Para proteger la seguridad de nuestros pequeños como la nuestra, nace un proyecto denominado “Kingii», un brazalete que funciona con cápsulas de CO2 que hacen expulsar una bolsa al mover una pequeña palanca.
Se trata de un mecanismo similar al del airbag de cualquier vehículo, desarrolladores europeos crearon un brazalete de seguridad que, en cuestión de segundos, activa un flotador de emergencia e impide que quien lo use se ahogue.
El flamante dispositivo se llama Kingii y tiene la ventaja de no ser “invasivo” ya que es una pulsera liviana que el usuario puede llevar en la muñeca y sólo deberá activar cuando lo necesita.
El mecanismo que activa el sistema de salvataje está basado en el uso de cápsulas de dióxido de carbono.

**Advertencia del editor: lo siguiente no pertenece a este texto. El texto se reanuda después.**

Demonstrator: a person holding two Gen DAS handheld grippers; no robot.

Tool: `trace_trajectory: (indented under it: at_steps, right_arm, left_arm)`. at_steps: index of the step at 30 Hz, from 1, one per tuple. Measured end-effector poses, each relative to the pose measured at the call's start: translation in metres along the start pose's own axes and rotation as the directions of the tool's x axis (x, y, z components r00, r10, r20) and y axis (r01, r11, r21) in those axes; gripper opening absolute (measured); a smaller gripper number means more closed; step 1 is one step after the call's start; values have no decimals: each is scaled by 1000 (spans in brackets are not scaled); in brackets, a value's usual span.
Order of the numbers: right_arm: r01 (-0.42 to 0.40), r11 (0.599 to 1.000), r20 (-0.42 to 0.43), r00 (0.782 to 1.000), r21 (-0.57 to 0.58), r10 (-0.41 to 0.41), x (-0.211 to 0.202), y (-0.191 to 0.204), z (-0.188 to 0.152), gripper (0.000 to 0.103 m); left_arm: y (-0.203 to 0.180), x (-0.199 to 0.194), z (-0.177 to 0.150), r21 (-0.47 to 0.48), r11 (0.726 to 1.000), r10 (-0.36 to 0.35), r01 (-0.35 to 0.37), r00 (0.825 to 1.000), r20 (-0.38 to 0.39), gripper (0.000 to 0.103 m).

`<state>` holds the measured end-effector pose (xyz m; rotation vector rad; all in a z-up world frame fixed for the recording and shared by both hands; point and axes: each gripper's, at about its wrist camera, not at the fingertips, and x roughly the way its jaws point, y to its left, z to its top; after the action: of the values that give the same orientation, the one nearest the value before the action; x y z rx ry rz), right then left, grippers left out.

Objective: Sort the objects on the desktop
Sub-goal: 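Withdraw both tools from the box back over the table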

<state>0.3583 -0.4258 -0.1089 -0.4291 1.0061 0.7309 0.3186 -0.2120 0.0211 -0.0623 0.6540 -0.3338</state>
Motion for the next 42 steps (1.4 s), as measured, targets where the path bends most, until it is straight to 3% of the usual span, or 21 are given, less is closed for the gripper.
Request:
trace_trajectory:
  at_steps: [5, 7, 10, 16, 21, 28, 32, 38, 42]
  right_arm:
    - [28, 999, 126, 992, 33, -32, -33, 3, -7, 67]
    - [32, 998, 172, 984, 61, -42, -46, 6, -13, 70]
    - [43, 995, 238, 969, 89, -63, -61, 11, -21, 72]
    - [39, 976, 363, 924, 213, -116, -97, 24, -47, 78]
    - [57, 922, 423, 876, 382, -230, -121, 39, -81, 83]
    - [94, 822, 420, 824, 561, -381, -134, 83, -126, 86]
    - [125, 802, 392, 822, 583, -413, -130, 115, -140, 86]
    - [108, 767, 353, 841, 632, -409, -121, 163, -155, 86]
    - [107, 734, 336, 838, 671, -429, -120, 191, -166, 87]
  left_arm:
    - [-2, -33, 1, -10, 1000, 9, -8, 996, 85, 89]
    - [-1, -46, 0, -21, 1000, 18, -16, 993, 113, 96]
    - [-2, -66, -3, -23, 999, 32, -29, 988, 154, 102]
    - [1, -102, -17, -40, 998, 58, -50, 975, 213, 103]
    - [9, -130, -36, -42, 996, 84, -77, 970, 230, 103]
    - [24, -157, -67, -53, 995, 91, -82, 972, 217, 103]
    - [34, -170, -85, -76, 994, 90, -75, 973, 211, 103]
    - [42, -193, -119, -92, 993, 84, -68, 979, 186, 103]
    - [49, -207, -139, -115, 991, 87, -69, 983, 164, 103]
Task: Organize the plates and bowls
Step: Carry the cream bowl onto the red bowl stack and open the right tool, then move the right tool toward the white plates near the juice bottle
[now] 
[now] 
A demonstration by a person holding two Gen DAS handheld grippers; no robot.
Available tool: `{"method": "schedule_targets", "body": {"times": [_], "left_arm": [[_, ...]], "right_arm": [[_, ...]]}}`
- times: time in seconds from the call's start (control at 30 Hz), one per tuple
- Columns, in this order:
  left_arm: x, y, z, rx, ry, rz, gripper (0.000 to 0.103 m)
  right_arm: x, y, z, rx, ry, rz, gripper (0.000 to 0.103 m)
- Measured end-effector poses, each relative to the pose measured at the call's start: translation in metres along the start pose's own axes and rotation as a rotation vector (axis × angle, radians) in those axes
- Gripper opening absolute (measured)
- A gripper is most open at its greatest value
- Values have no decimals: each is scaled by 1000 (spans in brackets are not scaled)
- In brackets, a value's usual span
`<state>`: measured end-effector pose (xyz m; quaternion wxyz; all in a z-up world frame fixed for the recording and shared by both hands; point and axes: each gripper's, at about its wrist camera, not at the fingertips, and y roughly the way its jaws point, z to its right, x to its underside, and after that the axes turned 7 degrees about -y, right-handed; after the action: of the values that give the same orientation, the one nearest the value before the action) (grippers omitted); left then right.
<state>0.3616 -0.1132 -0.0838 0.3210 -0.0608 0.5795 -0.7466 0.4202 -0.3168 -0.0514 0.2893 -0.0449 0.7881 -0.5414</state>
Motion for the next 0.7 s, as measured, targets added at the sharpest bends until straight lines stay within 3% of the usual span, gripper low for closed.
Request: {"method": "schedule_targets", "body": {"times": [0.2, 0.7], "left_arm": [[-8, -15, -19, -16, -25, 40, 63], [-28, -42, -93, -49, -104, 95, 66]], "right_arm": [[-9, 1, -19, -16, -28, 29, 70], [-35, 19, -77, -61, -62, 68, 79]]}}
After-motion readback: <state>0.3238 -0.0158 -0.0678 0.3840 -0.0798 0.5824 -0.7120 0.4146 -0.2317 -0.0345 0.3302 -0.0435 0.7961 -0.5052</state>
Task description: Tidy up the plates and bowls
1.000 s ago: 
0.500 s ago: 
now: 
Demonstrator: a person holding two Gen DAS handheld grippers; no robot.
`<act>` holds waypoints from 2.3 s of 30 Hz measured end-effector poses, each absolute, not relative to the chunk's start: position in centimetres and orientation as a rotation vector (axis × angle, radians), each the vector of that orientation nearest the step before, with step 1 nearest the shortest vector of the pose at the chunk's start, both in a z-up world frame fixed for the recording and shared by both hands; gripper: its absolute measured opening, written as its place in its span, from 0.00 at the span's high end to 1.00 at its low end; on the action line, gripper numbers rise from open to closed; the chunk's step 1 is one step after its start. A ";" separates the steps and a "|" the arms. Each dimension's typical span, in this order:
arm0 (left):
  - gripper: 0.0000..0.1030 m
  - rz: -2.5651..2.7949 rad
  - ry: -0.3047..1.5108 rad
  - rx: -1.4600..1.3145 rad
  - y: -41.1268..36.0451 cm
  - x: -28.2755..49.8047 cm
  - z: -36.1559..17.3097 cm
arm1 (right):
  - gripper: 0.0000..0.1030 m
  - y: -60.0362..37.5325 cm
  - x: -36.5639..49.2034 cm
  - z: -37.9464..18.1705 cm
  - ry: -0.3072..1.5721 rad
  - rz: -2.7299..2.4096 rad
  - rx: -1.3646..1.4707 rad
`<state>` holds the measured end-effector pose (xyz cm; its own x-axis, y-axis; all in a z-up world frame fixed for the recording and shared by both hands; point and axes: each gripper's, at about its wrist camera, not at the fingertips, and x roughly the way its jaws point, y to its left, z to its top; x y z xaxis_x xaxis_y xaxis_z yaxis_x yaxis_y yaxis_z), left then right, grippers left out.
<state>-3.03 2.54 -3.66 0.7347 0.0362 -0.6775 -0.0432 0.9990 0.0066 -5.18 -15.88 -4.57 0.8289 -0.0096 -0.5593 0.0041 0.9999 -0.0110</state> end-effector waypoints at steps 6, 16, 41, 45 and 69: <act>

Al tirar de una palanca instalada en el brazalete, automáticamente una bolsa sale del interior, lleva a la persona a la superficie y la mantiene a flote.

Puede usarse tanto en niños como en adultos ya que, a pesar de tener un peso inferior a los 140 gramos, la bolsa inflada soporta a personas de hasta 124 kilogramos. Incluye también un silbato y una brújula. Pero a diferencia de un airbag, el brazalete es reutilizable: una vez a salvo, la bolsa flotante puede volver a meterse en su compartimento y cambiar la cápsula de CO2.